ゴールデンウィークも終わり、日常生活が戻ったという方が多いでしょう。

久しぶりの遠出を楽しんだという方は、昨今の物価高もあいまってお財布事情が厳しいかもしれません。

意識しておきたいのは、まだまだ先のことと思いがちな「老後生活」について。

特に年金収入のみという「年金暮らし」の予定になるという方は、年金支給に関する実態を知っておくといいでしょう。

今回は、厚生年金・国民年金が支給される月や平均的な受給額についてご紹介します。

【注目記事】【老齢年金の一覧表】厚生年金・国民年金「60歳~80歳代」平均的な年金月額はいくら?

1. 厚生年金と国民年金とは

公的年金には「厚生年金と国民年金」があり、図のように2階建て構造となっています。

出所:日本年金機構「国民年金・厚生年金保険 被保険者のしおり」(令和4年4月)・厚生労働省「日本の公的年金は『2階建て』」をもとにLIMO編集部作成

1.1 国民年金(老齢基礎年金)

日本に住む原則20~60歳未満の方が加入するのが、1階部分にあたる国民年金です。

保険料は一律で、2023年度は1万6520円(月額)。

ただし、公務員や会社員である第2号被保険者は、後述する厚生年金保険料に含まれているため、国民年金の保険料を単独で支払う必要はありません。

また会社員等の扶養である配偶者(第3号被保険者)は、保険料納付の義務がありません。

1.2 厚生年金(老齢厚生年金)

公務員や会社員などの第2号被保険者は、国民年金に上乗せして2階部分の厚生年金にも加入します。
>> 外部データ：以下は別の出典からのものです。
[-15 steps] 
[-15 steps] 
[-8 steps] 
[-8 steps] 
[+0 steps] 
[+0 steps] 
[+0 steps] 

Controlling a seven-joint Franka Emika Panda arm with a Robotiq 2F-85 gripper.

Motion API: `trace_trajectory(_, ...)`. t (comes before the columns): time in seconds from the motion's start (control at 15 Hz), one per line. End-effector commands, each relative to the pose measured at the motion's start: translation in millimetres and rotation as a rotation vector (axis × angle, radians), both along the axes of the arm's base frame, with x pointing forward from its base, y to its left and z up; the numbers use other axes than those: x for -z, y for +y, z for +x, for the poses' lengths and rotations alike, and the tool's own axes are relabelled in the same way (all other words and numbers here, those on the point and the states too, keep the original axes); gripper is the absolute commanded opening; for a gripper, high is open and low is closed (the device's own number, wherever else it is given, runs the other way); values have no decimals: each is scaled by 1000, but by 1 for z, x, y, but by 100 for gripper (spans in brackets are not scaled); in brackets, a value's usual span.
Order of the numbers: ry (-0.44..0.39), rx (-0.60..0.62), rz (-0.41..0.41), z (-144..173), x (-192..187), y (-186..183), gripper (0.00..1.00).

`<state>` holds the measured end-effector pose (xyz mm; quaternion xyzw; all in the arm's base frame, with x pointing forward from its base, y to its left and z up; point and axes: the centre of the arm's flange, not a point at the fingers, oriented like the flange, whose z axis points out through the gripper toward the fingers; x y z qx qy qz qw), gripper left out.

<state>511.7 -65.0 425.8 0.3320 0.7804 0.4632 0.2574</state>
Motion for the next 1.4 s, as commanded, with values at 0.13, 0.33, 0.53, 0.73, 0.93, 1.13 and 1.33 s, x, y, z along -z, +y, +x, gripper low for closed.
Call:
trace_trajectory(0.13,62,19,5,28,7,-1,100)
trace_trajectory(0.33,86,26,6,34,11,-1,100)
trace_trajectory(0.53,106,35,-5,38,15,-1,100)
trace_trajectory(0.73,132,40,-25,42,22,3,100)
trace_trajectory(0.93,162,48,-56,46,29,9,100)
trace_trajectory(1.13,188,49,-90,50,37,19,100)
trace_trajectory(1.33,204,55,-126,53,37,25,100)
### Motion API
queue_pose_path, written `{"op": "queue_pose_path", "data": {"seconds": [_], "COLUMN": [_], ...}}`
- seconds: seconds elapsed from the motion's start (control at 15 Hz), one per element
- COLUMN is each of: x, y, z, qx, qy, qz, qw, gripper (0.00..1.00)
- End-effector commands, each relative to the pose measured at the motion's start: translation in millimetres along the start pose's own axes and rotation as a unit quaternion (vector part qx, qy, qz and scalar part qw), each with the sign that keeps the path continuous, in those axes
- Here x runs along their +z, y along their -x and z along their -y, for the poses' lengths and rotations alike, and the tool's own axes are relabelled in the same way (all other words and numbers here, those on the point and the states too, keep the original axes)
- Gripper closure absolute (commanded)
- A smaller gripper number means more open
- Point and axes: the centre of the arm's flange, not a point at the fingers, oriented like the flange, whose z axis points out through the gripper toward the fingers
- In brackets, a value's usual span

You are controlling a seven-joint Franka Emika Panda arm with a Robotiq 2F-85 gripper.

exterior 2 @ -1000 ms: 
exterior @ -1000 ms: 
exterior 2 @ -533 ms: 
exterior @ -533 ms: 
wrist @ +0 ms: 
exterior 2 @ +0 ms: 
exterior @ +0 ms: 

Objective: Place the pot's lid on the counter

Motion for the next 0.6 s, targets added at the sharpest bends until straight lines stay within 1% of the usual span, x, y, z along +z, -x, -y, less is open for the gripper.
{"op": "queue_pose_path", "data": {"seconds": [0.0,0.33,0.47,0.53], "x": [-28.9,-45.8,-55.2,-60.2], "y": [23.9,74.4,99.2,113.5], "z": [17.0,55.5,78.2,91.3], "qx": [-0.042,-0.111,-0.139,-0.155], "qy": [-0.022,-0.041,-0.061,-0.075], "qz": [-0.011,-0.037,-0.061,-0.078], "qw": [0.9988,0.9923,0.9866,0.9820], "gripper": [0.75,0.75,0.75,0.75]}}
現役時代の報酬に応じた等級で厚生年金保険料が決まり、加入期間や納めた保険料によって、受け取れる年金額が変わってきます。

受給資格を満たす方は、国民年金より老齢基礎年金が、厚生年金より老齢厚生年金が支払われるという仕組みです。

第2号被保険者は両方の年金が受け取れるため、手厚いように感じられますね。

実際の支給の実態も見ていきましょう。

2. 年金支給は2ヶ月に1回だけ

厚生年金や国民年金は、2ヶ月に1回のペースで振り込まれます。基本的に偶数月の振込となるため、5月には原則として振込がありません。

毎月の支給ではないため、最初はやりくりに戸惑うかもしれませんね。

ちなみにその月に支給される年金は、前々月と前月分となります。

出所:日本年金機構「年金はいつ支払われますか。」

たとえば、先月4月14日に振り込まれた年金は2月分と3月分、つまり2022年度の年金となります。

2023年度から年金額は引上げとなりましたが、実際にその年金が受給できるのは6月15日になるというわけです。

このように、年金では対象月と支払月がずれることに注意しましょう。

3. 「厚生年金と国民年金」実際の受給額はいくらか

では、厚生年金と国民年金はいくらぐらい支給されているのでしょうか。

厚生労働省「令和3年度 厚生年金保険・国民年金事業の概況」では、2021年度末時点での平均的な支給額を知ることができます。

最後にこちらを確認しましょう。

3.1 厚生年金の受給額

厚生年金の月平均(最新データ)

出所:厚生労働省「令和3年度 厚生年金保険・国民年金事業の概況」をもとにLIMO編集部作成

〈全体〉平均年金月額:14万3965円

  • 〈男性〉平均年金月額:16万3380円
  • 〈女性〉平均年金月額:10万4686円

※国民年金の金額を含む

3.2 国民年金の受給額

国民年金の月平均(最新データ)

出所:厚生労働省「令和3年度 厚生年金保険・国民年金事業の概況」をもとにLIMO編集部作成

〈全体〉平均年金月額:5万6368円

  • 〈男性〉平均年金月額:5万9013円
  • 〈女性〉平均年金月額:5万4346円

国民年金の場合、6~7万円未満の方が多いようです。

一方で厚生年金は、幅広い受給額にばらけている様子がわかります。平均は14万3965円ですが、現役時代の収入や加入期間によって、大きく差が出るようです。

4. 年金生活に向けた老後対策を

年金生活になれば、2ヶ月ごとに支給される年金でやりくりすることになります。

直近の平均では、厚生年金が14万3965円、国民年金が5万6368円。決して十分な金額とは言い切れません。

老後対策として、まずは詳細な目安額を知るとともに、どれだけの老後資金があるのかシミュレーションしてみるのが大事です。

今はiDeCoやNISAなど、資産形成に利用できる制度がたくさんあります。老後に向けて、早めに対策を始めていきましょう。